**Directions**
Could you write the entries out again, exactly as they appear?

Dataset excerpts
● ● ● ● ● ● ●

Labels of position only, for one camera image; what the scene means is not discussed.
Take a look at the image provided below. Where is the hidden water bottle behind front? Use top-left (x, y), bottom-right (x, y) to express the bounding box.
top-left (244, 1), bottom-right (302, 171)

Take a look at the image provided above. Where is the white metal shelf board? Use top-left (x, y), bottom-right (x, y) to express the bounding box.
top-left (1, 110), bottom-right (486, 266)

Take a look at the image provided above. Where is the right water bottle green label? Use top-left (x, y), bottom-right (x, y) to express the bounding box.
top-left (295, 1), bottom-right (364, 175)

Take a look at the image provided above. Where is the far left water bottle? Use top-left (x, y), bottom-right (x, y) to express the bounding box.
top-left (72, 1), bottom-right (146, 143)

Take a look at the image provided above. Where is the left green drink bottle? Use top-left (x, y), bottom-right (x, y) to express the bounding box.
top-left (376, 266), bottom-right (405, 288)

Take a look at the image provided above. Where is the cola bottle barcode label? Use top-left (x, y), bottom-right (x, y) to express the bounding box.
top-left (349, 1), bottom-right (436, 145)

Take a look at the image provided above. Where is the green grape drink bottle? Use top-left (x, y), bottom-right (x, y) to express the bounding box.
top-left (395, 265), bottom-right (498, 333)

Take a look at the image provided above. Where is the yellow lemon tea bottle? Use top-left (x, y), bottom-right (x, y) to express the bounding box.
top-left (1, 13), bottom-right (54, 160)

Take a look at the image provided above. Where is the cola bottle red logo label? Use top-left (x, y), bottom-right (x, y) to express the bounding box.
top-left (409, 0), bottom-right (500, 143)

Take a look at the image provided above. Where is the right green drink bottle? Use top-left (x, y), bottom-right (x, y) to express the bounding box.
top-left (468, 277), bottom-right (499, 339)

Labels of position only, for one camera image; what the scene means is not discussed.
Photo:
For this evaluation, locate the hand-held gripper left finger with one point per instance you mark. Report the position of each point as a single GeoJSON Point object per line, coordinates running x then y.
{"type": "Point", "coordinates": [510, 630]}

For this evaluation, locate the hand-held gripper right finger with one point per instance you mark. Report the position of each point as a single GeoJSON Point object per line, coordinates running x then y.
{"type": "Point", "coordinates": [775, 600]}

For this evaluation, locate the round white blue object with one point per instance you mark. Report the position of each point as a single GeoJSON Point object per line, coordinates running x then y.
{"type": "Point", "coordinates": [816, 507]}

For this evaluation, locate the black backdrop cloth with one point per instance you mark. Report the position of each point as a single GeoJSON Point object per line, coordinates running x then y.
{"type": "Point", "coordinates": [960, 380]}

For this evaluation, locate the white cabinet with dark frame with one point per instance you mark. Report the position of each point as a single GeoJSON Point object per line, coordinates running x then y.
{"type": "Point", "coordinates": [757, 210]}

● ● ● ● ● ● ●

**Response to the exercise**
Labels of position only, for one camera image; what the scene means is not discussed.
Take a look at the image provided below. Where is the hidden water bottle behind front? Use top-left (x, y), bottom-right (x, y) to express the bounding box.
top-left (244, 1), bottom-right (302, 171)

Take a look at the image provided above. Where is the white metal shelf board? Use top-left (x, y), bottom-right (x, y) to express the bounding box.
top-left (1, 110), bottom-right (486, 266)

Take a look at the image provided above. Where is the right water bottle green label? Use top-left (x, y), bottom-right (x, y) to express the bounding box.
top-left (295, 1), bottom-right (364, 175)

Take a look at the image provided above. Where is the far left water bottle? Use top-left (x, y), bottom-right (x, y) to express the bounding box.
top-left (72, 1), bottom-right (146, 143)

Take a look at the image provided above. Where is the left green drink bottle? Use top-left (x, y), bottom-right (x, y) to express the bounding box.
top-left (376, 266), bottom-right (405, 288)

Take a look at the image provided above. Where is the cola bottle barcode label? Use top-left (x, y), bottom-right (x, y) to express the bounding box.
top-left (349, 1), bottom-right (436, 145)

Take a look at the image provided above. Where is the green grape drink bottle? Use top-left (x, y), bottom-right (x, y) to express the bounding box.
top-left (395, 265), bottom-right (498, 333)

Take a look at the image provided above. Where is the yellow lemon tea bottle? Use top-left (x, y), bottom-right (x, y) to express the bounding box.
top-left (1, 13), bottom-right (54, 160)

Take a look at the image provided above. Where is the cola bottle red logo label? Use top-left (x, y), bottom-right (x, y) to express the bounding box.
top-left (409, 0), bottom-right (500, 143)

Take a look at the image provided above. Where is the right green drink bottle? Use top-left (x, y), bottom-right (x, y) to express the bounding box.
top-left (468, 277), bottom-right (499, 339)

Labels of position only, for one camera image; what the scene means is not discussed.
Photo:
For this evaluation, locate the hand-held gripper left finger with one point per instance you mark. Report the position of each point as a single GeoJSON Point object per line, coordinates running x then y.
{"type": "Point", "coordinates": [510, 630]}

For this evaluation, locate the hand-held gripper right finger with one point per instance you mark. Report the position of each point as a single GeoJSON Point object per line, coordinates running x then y.
{"type": "Point", "coordinates": [775, 600]}

For this evaluation, locate the round white blue object with one point per instance you mark. Report the position of each point as a single GeoJSON Point object per line, coordinates running x then y.
{"type": "Point", "coordinates": [816, 507]}

For this evaluation, locate the black backdrop cloth with one point per instance you mark. Report the position of each point as a single GeoJSON Point object per line, coordinates running x then y.
{"type": "Point", "coordinates": [960, 380]}

For this evaluation, locate the white cabinet with dark frame with one point per instance you mark. Report the position of each point as a single GeoJSON Point object per line, coordinates running x then y.
{"type": "Point", "coordinates": [757, 210]}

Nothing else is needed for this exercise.